#### Records shown ####

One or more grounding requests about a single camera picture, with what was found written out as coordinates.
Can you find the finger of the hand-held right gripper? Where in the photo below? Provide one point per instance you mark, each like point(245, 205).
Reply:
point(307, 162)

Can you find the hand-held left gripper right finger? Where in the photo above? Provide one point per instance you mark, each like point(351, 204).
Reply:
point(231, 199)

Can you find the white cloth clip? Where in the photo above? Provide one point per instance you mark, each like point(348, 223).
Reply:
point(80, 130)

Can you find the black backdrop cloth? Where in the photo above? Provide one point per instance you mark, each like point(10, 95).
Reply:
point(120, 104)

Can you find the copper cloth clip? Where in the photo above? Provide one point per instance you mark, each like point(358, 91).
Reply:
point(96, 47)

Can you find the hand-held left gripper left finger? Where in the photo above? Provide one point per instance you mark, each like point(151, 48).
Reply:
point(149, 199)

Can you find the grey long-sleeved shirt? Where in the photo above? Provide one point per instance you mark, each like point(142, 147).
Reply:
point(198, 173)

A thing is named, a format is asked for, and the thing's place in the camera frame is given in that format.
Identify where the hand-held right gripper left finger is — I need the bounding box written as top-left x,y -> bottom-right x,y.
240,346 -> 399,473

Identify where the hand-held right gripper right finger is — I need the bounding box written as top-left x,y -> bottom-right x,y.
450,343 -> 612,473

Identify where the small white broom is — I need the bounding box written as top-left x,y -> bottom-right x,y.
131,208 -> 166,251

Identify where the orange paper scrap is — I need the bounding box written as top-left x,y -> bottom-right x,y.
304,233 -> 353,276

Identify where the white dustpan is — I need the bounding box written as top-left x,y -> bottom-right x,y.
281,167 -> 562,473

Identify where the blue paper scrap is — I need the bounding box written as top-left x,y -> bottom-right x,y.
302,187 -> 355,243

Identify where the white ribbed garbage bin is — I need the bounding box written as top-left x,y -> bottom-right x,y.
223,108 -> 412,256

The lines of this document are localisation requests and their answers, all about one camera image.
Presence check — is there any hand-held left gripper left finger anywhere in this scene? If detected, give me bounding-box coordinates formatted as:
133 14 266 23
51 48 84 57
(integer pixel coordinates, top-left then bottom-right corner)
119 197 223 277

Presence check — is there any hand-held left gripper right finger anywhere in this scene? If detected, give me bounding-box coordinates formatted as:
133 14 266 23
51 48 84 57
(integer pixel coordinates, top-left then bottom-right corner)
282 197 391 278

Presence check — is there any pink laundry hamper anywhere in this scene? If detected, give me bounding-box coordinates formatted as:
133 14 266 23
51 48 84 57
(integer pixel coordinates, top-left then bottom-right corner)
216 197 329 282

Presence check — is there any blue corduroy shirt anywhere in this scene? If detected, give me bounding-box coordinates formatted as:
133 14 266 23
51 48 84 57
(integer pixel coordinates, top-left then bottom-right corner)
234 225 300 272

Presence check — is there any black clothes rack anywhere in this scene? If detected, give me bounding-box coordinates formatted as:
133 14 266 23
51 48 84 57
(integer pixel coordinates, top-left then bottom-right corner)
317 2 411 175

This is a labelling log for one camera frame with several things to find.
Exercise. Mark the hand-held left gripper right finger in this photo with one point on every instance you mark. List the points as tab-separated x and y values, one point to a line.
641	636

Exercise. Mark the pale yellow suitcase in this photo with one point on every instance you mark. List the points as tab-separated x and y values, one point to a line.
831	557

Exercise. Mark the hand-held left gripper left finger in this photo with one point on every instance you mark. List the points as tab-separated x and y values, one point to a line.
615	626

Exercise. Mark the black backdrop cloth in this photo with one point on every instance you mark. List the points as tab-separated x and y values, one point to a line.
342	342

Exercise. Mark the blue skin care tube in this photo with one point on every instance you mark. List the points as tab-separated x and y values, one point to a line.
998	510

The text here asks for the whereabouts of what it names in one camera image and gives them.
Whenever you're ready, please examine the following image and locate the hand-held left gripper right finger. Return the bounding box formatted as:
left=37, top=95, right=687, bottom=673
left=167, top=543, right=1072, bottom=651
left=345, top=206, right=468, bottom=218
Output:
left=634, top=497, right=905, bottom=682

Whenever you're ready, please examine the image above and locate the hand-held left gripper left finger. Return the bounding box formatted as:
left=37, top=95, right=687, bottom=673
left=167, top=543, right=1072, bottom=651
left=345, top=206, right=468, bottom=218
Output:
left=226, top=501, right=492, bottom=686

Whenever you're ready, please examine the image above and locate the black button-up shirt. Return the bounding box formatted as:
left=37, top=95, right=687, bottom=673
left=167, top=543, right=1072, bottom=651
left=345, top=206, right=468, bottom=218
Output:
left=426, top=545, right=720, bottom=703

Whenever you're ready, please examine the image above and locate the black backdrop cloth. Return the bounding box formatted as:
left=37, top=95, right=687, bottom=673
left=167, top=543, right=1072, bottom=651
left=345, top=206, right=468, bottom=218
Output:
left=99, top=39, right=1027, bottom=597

####

From the listing above, copy every line that includes the word "frame".

Result below
A thing is named, a format is asked for, and the thing's place in the camera frame is given in that format.
This is a labelling log for one camera frame with several things to find.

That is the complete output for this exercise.